INSTRUCTIONS TO FOLLOW:
Since the data must remain as supplied, reproduce it word for word.

*** Opening PROVIDED DATA ***

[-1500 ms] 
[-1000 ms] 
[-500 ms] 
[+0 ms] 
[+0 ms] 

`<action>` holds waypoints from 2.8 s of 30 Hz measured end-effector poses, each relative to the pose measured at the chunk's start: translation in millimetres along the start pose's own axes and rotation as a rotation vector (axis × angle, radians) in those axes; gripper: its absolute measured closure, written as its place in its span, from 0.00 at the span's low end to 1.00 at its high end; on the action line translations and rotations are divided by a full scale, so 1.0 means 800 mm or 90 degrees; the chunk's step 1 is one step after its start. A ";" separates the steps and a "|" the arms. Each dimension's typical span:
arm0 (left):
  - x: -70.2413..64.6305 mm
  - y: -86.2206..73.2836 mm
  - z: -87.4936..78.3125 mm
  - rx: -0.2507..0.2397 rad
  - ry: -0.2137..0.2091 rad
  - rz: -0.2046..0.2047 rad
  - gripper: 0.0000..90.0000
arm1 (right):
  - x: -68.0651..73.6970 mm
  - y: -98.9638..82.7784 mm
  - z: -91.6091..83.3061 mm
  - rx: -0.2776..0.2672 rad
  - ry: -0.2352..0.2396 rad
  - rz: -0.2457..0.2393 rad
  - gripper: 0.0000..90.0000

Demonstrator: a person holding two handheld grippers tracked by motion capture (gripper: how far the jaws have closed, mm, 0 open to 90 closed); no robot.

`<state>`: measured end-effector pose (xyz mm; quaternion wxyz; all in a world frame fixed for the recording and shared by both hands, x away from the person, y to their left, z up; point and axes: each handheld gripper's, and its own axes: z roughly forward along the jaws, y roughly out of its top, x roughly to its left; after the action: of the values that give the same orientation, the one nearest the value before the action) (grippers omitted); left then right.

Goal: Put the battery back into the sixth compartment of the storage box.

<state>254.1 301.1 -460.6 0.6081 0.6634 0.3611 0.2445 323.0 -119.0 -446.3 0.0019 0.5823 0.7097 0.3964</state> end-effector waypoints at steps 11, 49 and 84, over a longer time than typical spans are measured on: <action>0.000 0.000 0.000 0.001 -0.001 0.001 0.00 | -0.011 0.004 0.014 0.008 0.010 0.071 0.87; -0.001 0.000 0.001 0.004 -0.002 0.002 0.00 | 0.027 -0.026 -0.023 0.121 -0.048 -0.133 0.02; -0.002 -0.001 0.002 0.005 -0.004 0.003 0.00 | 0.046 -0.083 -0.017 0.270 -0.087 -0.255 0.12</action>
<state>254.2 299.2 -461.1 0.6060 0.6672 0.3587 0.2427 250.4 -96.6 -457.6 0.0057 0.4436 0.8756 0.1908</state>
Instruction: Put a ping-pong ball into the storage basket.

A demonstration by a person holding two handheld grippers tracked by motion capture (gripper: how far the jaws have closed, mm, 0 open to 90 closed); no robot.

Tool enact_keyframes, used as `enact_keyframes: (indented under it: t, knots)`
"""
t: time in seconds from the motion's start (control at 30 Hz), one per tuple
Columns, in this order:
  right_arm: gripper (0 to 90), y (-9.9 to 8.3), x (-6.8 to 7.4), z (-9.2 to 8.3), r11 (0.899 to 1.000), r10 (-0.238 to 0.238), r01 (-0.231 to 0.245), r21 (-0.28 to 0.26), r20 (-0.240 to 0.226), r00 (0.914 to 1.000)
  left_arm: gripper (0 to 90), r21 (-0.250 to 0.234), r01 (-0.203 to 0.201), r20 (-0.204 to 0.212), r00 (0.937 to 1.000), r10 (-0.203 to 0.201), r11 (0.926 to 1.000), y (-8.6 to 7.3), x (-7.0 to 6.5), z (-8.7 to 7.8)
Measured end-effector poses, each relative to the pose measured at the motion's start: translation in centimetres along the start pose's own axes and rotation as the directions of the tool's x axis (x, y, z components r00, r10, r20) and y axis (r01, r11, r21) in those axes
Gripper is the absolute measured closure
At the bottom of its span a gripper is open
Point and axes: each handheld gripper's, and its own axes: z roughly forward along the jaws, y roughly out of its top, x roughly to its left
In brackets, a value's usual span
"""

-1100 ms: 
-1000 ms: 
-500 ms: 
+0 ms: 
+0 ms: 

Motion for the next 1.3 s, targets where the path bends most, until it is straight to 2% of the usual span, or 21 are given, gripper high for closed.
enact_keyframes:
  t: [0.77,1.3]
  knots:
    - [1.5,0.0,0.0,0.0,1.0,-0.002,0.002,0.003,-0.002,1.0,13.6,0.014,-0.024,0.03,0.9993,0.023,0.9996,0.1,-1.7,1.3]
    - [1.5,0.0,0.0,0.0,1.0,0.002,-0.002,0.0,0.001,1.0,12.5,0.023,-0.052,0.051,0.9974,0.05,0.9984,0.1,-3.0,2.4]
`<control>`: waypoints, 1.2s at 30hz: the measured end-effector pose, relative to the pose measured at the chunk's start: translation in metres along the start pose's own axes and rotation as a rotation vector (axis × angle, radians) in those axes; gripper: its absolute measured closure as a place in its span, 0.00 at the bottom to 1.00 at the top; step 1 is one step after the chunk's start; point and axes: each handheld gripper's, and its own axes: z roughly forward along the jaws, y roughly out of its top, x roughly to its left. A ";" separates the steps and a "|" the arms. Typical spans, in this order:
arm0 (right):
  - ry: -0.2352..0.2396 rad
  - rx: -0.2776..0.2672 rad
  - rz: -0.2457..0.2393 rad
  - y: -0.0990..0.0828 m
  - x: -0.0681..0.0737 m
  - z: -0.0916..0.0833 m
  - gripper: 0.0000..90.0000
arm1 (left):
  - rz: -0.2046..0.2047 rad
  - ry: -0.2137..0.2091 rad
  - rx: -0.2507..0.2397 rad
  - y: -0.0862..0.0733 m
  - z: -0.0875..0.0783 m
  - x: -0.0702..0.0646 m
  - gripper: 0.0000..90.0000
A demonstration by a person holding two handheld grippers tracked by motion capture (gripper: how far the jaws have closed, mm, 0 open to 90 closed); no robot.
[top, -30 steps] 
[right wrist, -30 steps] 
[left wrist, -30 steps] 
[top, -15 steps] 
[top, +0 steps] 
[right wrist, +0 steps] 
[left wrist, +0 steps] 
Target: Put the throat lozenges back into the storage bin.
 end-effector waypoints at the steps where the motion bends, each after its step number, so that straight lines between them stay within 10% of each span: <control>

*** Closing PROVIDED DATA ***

RESULT OF THE EXERCISE:
[-1500 ms] 
[-1000 ms] 
[-500 ms] 
[+0 ms] 
[+0 ms] 

`<action>` holds waypoints from 2.8 s of 30 Hz measured end-effector poses, each relative to the pose measured at the chunk's start: translation in millimetres along the start pose's own axes and rotation as a rotation vector (axis × angle, radians) in those axes; gripper: its absolute measured closure, written as its place in its span, from 0.00 at the span's low end to 1.00 at its high end; on the action line translations and rotations are divided by a full scale, so 1.0 means 800 mm or 90 degrees; the chunk's step 1 is one step after its start. A ";" separates the steps and a "|" the arms. Each dimension's typical span:
arm0 (left):
  - x: -70.2413..64.6305 mm
  - y: -86.2206..73.2836 mm
  - z: -87.4936..78.3125 mm
  - rx: -0.2507..0.2397 rad
  - ry: -0.2137..0.2091 rad
  - rz: -0.2046..0.2047 rad
  - gripper: 0.0000..90.0000
arm1 (right):
  - x: -68.0651..73.6970 mm
  - y: -98.9638..82.7784 mm
  - z: -91.6091..83.3061 mm
  - rx: -0.2776..0.2672 rad
  - ry: -0.2352..0.2396 rad
  - rz: -0.2457..0.2393 rad
  - gripper: 0.0000..90.0000

Demonstrator: a person holding two handheld grippers tracked by motion capture (gripper: how far the jaws have closed, mm, 0 open to 90 closed); no robot.

`<state>`: measured end-effector pose (xyz mm; quaternion wxyz; all in a world frame fixed for the recording and shared by both hands, x away from the person, y to their left, z up; point and axes: each handheld gripper's, and its own axes: z roughly forward along the jaws, y roughly out of its top, x roughly to its left; after the action: of the values that give the same orientation, the one nearest the value before the action) (grippers omitted); left then right.

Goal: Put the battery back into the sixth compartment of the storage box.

<state>254.1 301.1 -460.6 0.6081 0.6634 0.3611 0.2445 323.0 -119.0 -446.3 0.0019 0.5823 0.7097 0.3964</state> end-effector waypoints at steps 11, 49 and 84, over a longer time than typical spans are measured on: <action>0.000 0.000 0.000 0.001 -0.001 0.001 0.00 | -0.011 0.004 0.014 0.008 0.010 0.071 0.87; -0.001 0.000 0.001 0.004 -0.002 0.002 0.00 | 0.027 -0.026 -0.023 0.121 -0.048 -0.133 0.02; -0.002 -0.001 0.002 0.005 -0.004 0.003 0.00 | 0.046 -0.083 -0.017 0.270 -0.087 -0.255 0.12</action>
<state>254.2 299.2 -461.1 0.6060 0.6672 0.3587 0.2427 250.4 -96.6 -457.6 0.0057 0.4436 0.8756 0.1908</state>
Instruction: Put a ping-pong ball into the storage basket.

A demonstration by a person holding two handheld grippers tracked by motion capture (gripper: how far the jaws have closed, mm, 0 open to 90 closed); no robot.

Tool enact_keyframes, used as `enact_keyframes: (indented under it: t, knots)`
"""
t: time in seconds from the motion's start (control at 30 Hz), one per tuple
Columns, in this order:
  right_arm: gripper (0 to 90), y (-9.9 to 8.3), x (-6.8 to 7.4), z (-9.2 to 8.3), r11 (0.899 to 1.000), r10 (-0.238 to 0.238), r01 (-0.231 to 0.245), r21 (-0.28 to 0.26), r20 (-0.240 to 0.226), r00 (0.914 to 1.000)
  left_arm: gripper (0 to 90), r21 (-0.250 to 0.234), r01 (-0.203 to 0.201), r20 (-0.204 to 0.212), r00 (0.937 to 1.000), r10 (-0.203 to 0.201), r11 (0.926 to 1.000), y (-8.6 to 7.3), x (-7.0 to 6.5), z (-8.7 to 7.8)
Measured end-effector poses, each relative to the pose measured at the motion's start: translation in centimetres along the start pose's own axes and rotation as the directions of the tool's x axis (x, y, z components r00, r10, r20) and y axis (r01, r11, r21) in those axes
Gripper is the absolute measured closure
At the bottom of its span a gripper is open
Point and axes: each handheld gripper's, and its own axes: z roughly forward along the jaws, y roughly out of its top, x roughly to its left
In brackets, a value's usual span
"""

-1100 ms: 
-1000 ms: 
-500 ms: 
+0 ms: 
+0 ms: 

Motion for the next 1.3 s, targets where the path bends most, until it is straight to 2% of the usual span, or 21 are given, gripper high for closed.
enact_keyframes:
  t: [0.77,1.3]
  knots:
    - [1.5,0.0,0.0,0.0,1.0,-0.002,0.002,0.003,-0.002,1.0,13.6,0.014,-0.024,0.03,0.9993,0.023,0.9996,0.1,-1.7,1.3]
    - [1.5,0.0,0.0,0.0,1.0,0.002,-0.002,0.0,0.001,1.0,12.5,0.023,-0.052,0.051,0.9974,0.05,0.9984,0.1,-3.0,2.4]
`<control>`: waypoints, 1.2s at 30hz: the measured end-effector pose, relative to the pose measured at the chunk's start: translation in metres along the start pose's own axes and rotation as a rotation vector (axis × angle, radians) in those axes; gripper: its absolute measured closure as a place in its span, 0.00 at the bottom to 1.00 at the top; step 1 is one step after the chunk's start; point and axes: each handheld gripper's, and its own axes: z roughly forward along the jaws, y roughly out of its top, x roughly to its left. A ";" separates the steps and a "|" the arms. Typical spans, in this order:
arm0 (right):
  - ry: -0.2352..0.2396 rad
  - rx: -0.2776..0.2672 rad
  - rz: -0.2457..0.2393 rad
  - y: -0.0990..0.0828 m
  - x: -0.0681..0.0737 m
  - z: -0.0916..0.0833 m
  - gripper: 0.0000..90.0000
arm1 (left):
  - rz: -0.2046..0.2047 rad
  - ry: -0.2137..0.2091 rad
  - rx: -0.2507..0.2397 rad
  - y: -0.0862..0.0733 m
  - z: -0.0875..0.0783 m
  - x: -0.0702..0.0646 m
  - gripper: 0.0000..90.0000
A demonstration by a person holding two handheld grippers tracked by motion capture (gripper: how far the jaws have closed, mm, 0 open to 90 closed); no robot.
[top, -30 steps] 
[right wrist, -30 steps] 
[left wrist, -30 steps] 
[top, -15 steps] 
[top, +0 steps] 
[right wrist, +0 steps] 
[left wrist, +0 steps] 
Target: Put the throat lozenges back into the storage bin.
 end-effector waypoints at the steps where the motion bends, each after its step number, so that straight lines between them stay within 10% of each span: <control>

What needed an answer now has one.